The numerical value may not be identical, because vCenter reports Usage in percentage, and it is an average value of the sample period. vCenter reports Entitlement in MHz and it takes the latest value in the sample period. It reports Demand in MHz and it is an average value of the sample period. This also explains why you may see Usage a bit higher than Entitlement in highly utilized vCPUs. If the VM has low utilization, you will see that the Entitlement counter is much higher than Usage.

Compute

How Contention relates to Demand and Usage

An environment in which the ESXi host is resource-constrained is unhealthy. It cannot give every VM the resources they ask for. The VMs demand more than they are entitled to use, so the Usage and Entitlement counters will be lower than the Demand counter. The Demand counter can go higher than Limit, naturally. For example, if a VM is limited to 2 GB of RAM and it wants to use 5 GB, then Demand will exceed Limit. Obviously, Demand cannot exceed Provisioned. This is why the red line stops at Provisioned, because that is as high as it can go.

Note

The difference between what a VM demands and what it gets to use is the VM Contention counter.

Conceptually, Contention is Demand minus Usage. Mathematically, the actual formula is more complex than this.

If the Contention is zero, the VM gets to use everything it demands. This is the ideal level, as performance will match the physical world. This Contention value is required to demonstrate that the infrastructure provides a good service to the application team. If a VM owner comes to see you and says that your shared infrastructure is unable to serve her VM well, the VM Contention counter is your defense mechanism.

The Contention counter should become a part of your SLA or Key Performance Indicator (KPI). It is not relevant for tracking utilization. When there is contention, it is possible that both her VM and your ESXi host have low utilization, and yet the VM performs poorly.

This typically happens when the VMs are relatively large compared to the ESXi host. Let's take a simple example to illustrate this. I will use the CPU component of compute this time around. The ESXi host has two sockets and 20 cores. Hyper-Threading is not enabled in order to keep this example simple. You run just two VMs, but each VM has 11 vCPUs. As a result, they will not be able to run concurrently. The hypervisor will schedule them sequentially as there are only 20 physical cores to serve 22 vCPUs. Here, both VMs will experience high contention.

Hold on! You might say, "There is no Contention counter in vSphere and no memory demand counter, either."

This is where vRealize Operations comes in. It doesn't just regurgitate the values in vCenter. It has implicit knowledge of vSphere and a set of derived counters with formulae that apply that knowledge.

Before we go into the metrics, you need to have an understanding of how the vSphere CPU scheduler works.

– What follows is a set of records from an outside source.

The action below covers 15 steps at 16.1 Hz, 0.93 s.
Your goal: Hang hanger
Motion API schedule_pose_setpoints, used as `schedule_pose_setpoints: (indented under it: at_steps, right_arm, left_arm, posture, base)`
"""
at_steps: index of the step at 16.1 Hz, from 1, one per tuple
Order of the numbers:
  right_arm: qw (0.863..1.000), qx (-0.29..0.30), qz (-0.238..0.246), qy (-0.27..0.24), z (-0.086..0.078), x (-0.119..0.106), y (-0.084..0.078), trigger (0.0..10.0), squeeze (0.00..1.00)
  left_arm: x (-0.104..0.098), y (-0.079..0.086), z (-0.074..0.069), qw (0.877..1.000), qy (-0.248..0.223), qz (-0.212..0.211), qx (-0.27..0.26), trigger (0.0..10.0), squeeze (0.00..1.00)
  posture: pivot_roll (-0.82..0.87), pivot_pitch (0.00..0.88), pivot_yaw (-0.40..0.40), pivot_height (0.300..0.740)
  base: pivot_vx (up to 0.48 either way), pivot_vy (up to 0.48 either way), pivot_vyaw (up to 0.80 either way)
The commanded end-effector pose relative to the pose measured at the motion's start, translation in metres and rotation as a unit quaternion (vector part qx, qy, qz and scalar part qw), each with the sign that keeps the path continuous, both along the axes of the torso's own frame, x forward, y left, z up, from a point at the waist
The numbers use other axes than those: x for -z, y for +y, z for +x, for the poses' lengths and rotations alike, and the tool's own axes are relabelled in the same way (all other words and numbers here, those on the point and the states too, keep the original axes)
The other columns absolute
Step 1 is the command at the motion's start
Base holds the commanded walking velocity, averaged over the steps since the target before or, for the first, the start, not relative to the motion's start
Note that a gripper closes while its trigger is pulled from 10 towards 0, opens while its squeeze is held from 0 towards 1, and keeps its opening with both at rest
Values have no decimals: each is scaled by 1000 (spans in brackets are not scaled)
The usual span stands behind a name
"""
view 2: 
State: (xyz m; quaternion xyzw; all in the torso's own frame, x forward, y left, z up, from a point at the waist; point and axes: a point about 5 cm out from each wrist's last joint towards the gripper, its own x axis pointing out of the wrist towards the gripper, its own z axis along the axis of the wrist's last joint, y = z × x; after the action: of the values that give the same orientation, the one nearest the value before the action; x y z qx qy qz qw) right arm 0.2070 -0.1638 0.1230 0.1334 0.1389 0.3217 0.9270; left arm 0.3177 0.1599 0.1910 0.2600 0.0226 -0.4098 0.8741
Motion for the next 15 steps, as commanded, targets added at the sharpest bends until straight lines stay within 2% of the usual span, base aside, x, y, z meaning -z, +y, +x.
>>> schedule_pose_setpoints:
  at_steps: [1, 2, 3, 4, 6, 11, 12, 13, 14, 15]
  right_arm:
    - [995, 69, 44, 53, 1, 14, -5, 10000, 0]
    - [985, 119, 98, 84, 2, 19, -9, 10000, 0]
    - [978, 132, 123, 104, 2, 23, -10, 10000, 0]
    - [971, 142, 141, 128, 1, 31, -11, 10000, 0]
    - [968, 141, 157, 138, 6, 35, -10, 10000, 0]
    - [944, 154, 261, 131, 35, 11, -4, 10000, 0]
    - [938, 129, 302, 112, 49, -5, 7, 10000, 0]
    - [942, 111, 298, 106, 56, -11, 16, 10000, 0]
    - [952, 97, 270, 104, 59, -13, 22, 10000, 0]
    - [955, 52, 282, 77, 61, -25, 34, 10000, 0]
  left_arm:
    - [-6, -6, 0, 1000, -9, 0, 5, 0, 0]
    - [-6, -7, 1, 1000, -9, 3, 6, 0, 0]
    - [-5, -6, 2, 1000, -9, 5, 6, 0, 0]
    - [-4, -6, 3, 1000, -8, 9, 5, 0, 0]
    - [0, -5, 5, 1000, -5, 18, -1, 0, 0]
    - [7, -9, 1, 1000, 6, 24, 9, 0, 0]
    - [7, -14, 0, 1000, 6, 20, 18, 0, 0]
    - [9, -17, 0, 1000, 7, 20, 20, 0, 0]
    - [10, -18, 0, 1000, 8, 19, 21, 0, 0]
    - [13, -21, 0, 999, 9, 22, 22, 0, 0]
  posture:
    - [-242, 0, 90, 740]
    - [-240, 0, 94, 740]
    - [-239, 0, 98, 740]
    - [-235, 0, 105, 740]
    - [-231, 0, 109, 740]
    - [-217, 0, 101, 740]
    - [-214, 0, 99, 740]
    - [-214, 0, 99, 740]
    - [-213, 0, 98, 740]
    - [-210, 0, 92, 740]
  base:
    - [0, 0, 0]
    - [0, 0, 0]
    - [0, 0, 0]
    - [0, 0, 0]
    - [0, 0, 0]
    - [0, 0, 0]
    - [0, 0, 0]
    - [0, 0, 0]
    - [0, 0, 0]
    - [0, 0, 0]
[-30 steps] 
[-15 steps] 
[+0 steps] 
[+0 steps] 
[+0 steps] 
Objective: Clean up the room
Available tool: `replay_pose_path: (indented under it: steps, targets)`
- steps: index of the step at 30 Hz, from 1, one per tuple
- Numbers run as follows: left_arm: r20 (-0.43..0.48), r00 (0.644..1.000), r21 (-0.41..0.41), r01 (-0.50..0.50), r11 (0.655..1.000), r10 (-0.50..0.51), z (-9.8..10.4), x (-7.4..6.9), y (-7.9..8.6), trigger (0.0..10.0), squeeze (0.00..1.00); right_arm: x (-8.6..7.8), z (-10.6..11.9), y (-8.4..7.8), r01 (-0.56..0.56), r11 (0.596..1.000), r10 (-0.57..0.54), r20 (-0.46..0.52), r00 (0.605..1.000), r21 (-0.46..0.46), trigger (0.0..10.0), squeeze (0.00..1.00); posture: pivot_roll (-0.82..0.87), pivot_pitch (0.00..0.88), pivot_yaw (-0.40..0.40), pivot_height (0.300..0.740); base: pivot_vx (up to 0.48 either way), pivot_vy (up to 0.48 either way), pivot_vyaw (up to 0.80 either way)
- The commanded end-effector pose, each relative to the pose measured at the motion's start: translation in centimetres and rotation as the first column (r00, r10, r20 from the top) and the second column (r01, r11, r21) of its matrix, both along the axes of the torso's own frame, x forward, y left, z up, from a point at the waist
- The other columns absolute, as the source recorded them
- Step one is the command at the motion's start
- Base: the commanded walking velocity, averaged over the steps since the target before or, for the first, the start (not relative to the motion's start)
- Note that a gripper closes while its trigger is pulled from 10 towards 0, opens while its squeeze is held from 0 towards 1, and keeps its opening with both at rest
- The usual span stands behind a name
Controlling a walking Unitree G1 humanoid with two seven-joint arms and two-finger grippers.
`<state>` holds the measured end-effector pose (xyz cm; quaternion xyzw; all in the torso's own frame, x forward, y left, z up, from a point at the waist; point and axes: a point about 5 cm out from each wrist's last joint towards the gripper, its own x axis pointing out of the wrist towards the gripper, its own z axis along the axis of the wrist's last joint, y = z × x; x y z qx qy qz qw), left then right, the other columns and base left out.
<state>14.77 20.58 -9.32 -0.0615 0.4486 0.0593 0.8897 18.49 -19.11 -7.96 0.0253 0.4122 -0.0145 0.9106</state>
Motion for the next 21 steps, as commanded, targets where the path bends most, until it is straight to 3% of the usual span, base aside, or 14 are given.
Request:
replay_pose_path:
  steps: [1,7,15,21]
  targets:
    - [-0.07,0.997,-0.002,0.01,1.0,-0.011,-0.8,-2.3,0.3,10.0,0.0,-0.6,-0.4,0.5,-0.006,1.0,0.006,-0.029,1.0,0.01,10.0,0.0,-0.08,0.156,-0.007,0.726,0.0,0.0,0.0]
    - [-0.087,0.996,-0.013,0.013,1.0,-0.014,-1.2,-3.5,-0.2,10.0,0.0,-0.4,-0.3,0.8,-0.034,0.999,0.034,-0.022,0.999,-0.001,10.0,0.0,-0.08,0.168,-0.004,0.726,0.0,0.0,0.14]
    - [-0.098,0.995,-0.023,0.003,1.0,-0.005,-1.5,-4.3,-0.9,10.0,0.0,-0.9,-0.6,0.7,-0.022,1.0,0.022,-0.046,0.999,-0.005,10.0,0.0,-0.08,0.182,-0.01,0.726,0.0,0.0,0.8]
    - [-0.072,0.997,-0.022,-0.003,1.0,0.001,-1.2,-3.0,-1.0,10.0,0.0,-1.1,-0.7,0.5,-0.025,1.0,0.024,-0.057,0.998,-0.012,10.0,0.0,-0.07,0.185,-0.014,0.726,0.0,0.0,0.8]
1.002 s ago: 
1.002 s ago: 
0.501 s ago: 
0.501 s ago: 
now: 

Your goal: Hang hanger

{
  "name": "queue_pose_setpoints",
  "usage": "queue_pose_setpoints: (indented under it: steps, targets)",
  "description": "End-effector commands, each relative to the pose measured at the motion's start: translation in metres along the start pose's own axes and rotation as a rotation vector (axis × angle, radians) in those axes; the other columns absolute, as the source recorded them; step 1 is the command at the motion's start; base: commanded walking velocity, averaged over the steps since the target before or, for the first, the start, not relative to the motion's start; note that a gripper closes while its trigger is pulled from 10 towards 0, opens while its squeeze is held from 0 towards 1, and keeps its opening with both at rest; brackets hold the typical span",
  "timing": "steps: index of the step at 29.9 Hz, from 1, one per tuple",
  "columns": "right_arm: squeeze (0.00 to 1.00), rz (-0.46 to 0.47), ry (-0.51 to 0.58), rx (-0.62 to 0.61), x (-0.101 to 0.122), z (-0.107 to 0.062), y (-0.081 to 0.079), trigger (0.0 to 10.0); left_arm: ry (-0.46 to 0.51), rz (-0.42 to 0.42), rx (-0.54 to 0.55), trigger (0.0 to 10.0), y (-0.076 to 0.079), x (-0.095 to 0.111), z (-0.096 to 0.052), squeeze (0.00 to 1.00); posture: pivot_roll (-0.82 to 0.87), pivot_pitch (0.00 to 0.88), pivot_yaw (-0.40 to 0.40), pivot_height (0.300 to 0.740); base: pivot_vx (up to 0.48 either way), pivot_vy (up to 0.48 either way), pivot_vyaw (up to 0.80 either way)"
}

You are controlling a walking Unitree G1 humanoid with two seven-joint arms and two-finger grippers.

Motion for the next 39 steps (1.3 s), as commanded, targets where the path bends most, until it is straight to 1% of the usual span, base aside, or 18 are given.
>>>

The following diagram shows the various states that a VM can be in:

Compute

VM: CPU states

The preceding diagram is taken from a performance study called The CPU Scheduler in VMware vSphere 5.1 (http://www.vmware.com/resources/techresources/10345). This whitepaper documents the CPU scheduler for VMware administrators. While it is written for vSphere 5.1, it is highly relevant for vSphere 6.0 Update 1. Read this paper as it will help you explain to your customers (the application team) how your shared infrastructure juggles all those VMs at the same time. It will also help you pick the right counters when you create your custom dashboards in vRealize Operations.